If you think the little green lock of https equals security, think again. The bad news is that the bad guys use encryption too. Many people mistakenly assume that as long as an SSL certificate is present, they’re safe from attack, but that couldn’t be further from the truth. From Reductor to Godlua and numerous other variants, it has become all too clear that new types of malware are being secreted behind a symbol that was once seen as secure.
Enterprises have long relied on on-premises proxies (and next-generation firewalls) for visibility and control of web access. But when it comes to decrypting and inspecting SSL sessions, many enterprises have held back partly driven out of privacy issues and partly around performance of these proxies with SSL decryption turned on. It’s not uncommon for the overall throughput of these devices to drop by a factor of five (or more) when SSL decryption is turned on. That means for the same number of employees surfing the web, they would need five times more devices to keep up the same throughput. This choice didn’t affect the top line of security (much) when back in 2015, only 6.71% of the top 1 million Alexa websites were available over https.
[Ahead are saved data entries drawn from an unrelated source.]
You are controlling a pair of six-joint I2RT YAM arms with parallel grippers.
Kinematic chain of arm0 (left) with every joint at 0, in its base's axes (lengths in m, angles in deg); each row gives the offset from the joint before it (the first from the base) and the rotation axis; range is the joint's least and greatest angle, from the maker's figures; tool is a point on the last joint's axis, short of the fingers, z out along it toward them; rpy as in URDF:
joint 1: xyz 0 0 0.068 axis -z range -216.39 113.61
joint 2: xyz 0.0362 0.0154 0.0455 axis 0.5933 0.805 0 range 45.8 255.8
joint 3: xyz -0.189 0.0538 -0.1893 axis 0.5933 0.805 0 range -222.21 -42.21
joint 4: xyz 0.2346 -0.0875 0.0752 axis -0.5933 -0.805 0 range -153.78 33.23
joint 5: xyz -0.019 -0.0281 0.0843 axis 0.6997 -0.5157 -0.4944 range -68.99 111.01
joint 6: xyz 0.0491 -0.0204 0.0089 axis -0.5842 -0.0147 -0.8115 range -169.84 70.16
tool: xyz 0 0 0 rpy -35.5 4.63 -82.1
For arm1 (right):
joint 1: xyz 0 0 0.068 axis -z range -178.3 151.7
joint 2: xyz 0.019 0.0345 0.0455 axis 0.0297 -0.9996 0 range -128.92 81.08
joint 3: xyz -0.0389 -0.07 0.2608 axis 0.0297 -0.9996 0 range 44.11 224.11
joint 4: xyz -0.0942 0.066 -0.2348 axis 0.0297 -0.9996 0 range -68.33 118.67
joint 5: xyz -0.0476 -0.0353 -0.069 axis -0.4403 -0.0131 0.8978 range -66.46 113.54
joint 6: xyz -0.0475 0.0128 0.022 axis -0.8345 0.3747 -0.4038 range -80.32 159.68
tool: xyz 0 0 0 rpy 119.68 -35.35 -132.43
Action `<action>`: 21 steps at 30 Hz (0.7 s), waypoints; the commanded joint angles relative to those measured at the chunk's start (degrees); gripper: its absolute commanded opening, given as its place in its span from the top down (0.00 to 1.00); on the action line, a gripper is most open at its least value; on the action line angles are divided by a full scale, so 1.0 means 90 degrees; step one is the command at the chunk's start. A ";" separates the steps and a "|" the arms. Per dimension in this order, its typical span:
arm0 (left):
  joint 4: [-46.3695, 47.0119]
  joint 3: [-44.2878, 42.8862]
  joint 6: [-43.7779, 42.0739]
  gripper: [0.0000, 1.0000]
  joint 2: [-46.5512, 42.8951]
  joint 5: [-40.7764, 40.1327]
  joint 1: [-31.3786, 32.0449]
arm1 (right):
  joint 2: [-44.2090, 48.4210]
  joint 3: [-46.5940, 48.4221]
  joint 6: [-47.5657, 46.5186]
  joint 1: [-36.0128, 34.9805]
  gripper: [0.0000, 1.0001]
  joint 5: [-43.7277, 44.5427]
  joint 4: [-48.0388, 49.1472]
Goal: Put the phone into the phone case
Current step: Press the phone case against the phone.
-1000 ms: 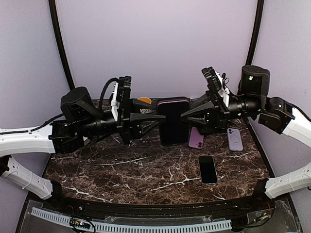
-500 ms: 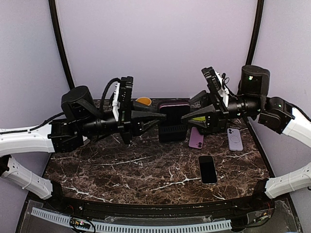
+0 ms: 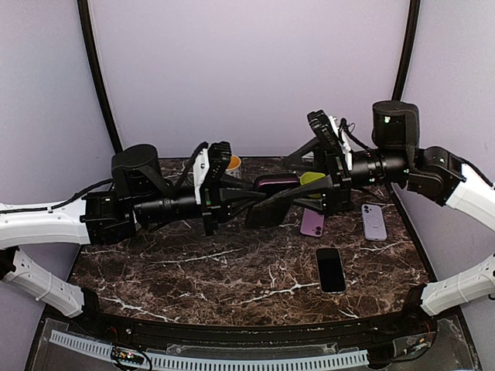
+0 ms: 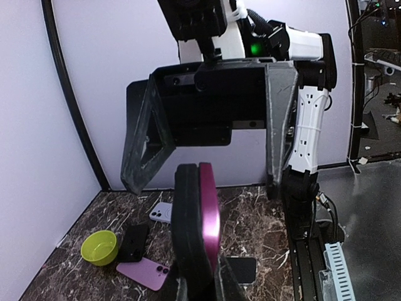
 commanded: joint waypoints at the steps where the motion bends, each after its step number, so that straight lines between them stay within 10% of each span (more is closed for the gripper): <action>1: 0.0082 0.0032 -0.0297 1.00 -0.0042 -0.0192 0.0053 | -0.0110 0.0153 -0.0630 -0.0039 0.20 0.0009 -0.0019; 7: -0.0006 0.0032 -0.0283 1.00 -0.0024 0.0131 0.0064 | -0.0408 0.0232 -0.0957 -0.0047 0.23 -0.0364 -0.0145; 17: -0.0053 0.0037 -0.0261 1.00 0.0006 0.0250 0.0064 | -0.0532 0.0055 -0.0563 -0.0043 0.60 -0.0809 0.0264; 21: 0.0004 0.0055 -0.0173 1.00 -0.0019 0.0321 0.0064 | -0.0621 0.0064 -0.0365 -0.0052 0.90 -0.0886 0.0389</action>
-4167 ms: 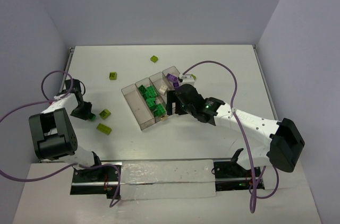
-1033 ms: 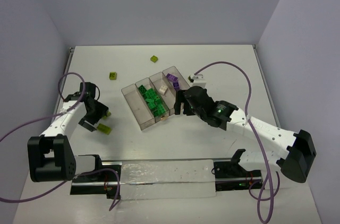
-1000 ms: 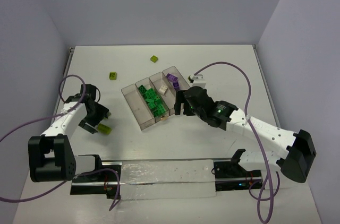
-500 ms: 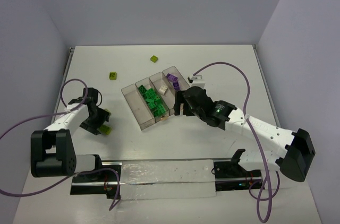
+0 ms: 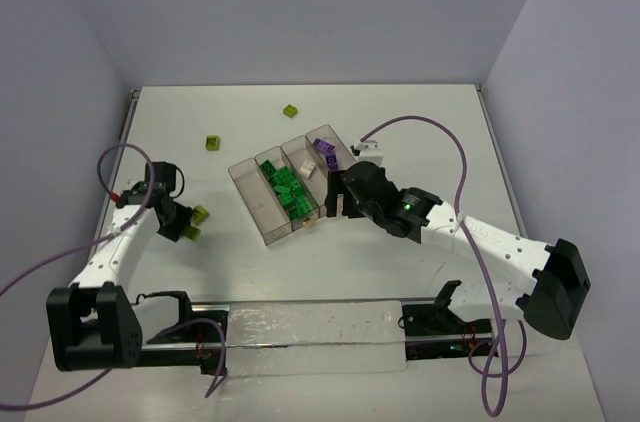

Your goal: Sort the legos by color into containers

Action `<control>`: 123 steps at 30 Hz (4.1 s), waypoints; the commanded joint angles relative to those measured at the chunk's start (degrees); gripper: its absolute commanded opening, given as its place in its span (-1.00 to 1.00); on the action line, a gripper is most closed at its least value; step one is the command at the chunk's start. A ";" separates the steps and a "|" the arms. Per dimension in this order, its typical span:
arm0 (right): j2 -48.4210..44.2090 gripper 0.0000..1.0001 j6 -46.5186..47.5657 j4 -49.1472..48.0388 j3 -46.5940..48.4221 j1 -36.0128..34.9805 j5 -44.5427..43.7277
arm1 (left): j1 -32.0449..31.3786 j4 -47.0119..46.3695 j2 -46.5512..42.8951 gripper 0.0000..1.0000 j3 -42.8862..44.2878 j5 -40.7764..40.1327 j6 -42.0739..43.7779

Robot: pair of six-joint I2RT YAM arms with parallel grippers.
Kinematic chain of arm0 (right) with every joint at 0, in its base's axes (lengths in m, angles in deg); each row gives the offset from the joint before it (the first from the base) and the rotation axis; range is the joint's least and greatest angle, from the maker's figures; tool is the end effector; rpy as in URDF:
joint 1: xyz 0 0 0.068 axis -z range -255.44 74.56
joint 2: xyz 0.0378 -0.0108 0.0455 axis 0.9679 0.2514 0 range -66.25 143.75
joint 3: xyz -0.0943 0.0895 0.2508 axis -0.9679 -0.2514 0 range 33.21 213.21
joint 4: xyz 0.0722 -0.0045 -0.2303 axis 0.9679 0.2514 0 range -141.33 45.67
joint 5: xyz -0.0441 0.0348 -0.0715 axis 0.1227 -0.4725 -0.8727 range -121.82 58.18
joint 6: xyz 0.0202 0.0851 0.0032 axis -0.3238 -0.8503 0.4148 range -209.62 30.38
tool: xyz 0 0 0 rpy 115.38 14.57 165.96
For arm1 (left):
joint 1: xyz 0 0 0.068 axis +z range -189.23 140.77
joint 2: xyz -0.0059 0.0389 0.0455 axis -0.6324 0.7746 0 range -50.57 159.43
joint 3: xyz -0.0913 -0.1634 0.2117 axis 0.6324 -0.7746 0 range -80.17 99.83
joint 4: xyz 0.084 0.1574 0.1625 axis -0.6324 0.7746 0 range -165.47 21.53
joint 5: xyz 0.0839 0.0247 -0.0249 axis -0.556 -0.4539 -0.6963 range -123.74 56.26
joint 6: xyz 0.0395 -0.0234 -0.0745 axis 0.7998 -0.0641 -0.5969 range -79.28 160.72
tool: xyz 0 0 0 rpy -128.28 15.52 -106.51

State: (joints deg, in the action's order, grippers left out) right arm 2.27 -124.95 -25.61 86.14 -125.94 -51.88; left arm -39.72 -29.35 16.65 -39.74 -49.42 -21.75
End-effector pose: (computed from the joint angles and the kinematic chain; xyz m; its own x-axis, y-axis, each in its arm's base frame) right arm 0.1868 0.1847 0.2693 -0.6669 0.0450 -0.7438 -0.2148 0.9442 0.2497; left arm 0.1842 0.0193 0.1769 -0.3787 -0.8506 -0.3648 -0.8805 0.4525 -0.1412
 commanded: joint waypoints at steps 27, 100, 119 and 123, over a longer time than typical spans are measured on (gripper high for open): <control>-1.19 0.74 -1.41 3.02 3.40 -1.53 -3.13 | -23.77 -10.71 25.85 0.32 32.43 1.79 9.47; 1.53 0.74 -1.36 0.93 4.72 -3.10 -0.76 | -9.14 -10.00 22.66 0.71 10.54 -0.61 11.26; 3.30 0.74 -0.68 1.46 6.24 -4.17 -1.29 | -12.69 -7.70 24.43 0.91 14.63 -5.23 14.83; 2.83 0.74 -0.79 1.41 5.92 -4.26 -1.64 | -12.75 -3.22 28.39 0.95 18.56 -9.97 16.03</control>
State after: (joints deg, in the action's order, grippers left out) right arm 5.30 -125.76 -23.56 89.81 -129.61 -52.00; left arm -52.24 -36.23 42.45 -25.84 -53.65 -8.09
Fast forward to 2019, this is now 51.78%! This rapid rise in https adoption has largely been driven by a few factors. Starting in 2014, Google started including https as a ranking signal for search results. That meant websites served over https had a higher likelihood of showing up in search results than those without. Recent versions of Chrome and Firefox have started to aggressively warn the user about a website not being secure if it’s not served over https (especially if it contains forms). Finally, thanks to Certificate Authorities like Let’s Encrypt, it became trivial for websites, web developers and even bad actors to easily enable https, have it auto renewed. What used to be a chore was simply automated away. For enterprises that have chosen not to inspect SSL, the 51% statistic means that their security blindsightedness (not accounting for mobile, etc.) has conservatively grown 8 times in 4 years!
In Menlo’s own Global Cloud Platform where we proxy and isolate billions of web sessions for our enterprise customers, some of these statistics strongly support the case for SSL Inspection. We are going to look at three different views of web sessions: Web navigation, Clicks on email links and Non-Browser (machine-generated) sessions. All of the data below is based on the last 30-days of activity on our platform.
These are web sessions initiated by the user by navigating to websites – by directly typing the URL in the browser – via search results or via bookmarks. Compared to the 51.78% statistic in the top 1M websites, our Global Cloud Platform is seeing 96.7% of all user initiated web visits being served over https! This is significant for enterprises, because without SSL inspection, these users are not being protected on the web at all.
Breaking down the threats in https websites, we find that 47.1% of the https websites are running vulnerable server software (like an old version of Apache, Drupal, Wordpress, etc.)
Email Links and Clicks
The Menlo Global Cloud Platform includes an email link/attachment rewriter that allows our users to safely open email links in isolation. We first look at the protocol of the URLs in email links irrespective of if the user clicked on them. 57.7% of the URL links in emails turns out to be https, meaning that the on-premises web proxy or next-gen firewall will be oblivious to the threats on these websites unless the enterprise chooses to turn on SSL inspection and take the performance hit.
The real risk though is when a user clicks on the link. 92.1% of the websites that the user clicked to visit were over https, including known and unknown phishing sites!
Non-Browser Web Sessions
Non-Browser web sessions, as seen by our Cloud Platform, is typically generated by endpoint agents downloading various updates, but also includes C2 (Command & Control) callbacks from infected endpoints. We find that 66.8% of the non-browser traffic is over SSL.
Breaking the https sessions down by the known threat (as classified by our platform), we note that 90.6% of the machine-generated https sessions are to uncategorized websites. In addition 0.005% of these sessions were to known malware or phishing sites.
The stats from our Global Cloud Platform clearly show that the Internet (good and bad) is largely on its way to moving to https. Enterprises that don’t perform SSL inspection because of the lack of performance on their on-premises proxy are at a much higher risk now than even just a few years ago. So how can enterprises embrace SSL inspection and reap the security rewards?
One of the key benefits of a cloud proxy is the ability to elastically scale SSL inspection without any performance degradation. Unlike hardware appliances that are spec’d out for peak loads, the cloud allows us to automatically scale to meet the demand, never incurring the performance penalty nor degrading security. Enterprises no longer need to make these trade-offs and they can truly get security without the compromise – the answer lies in the cloud.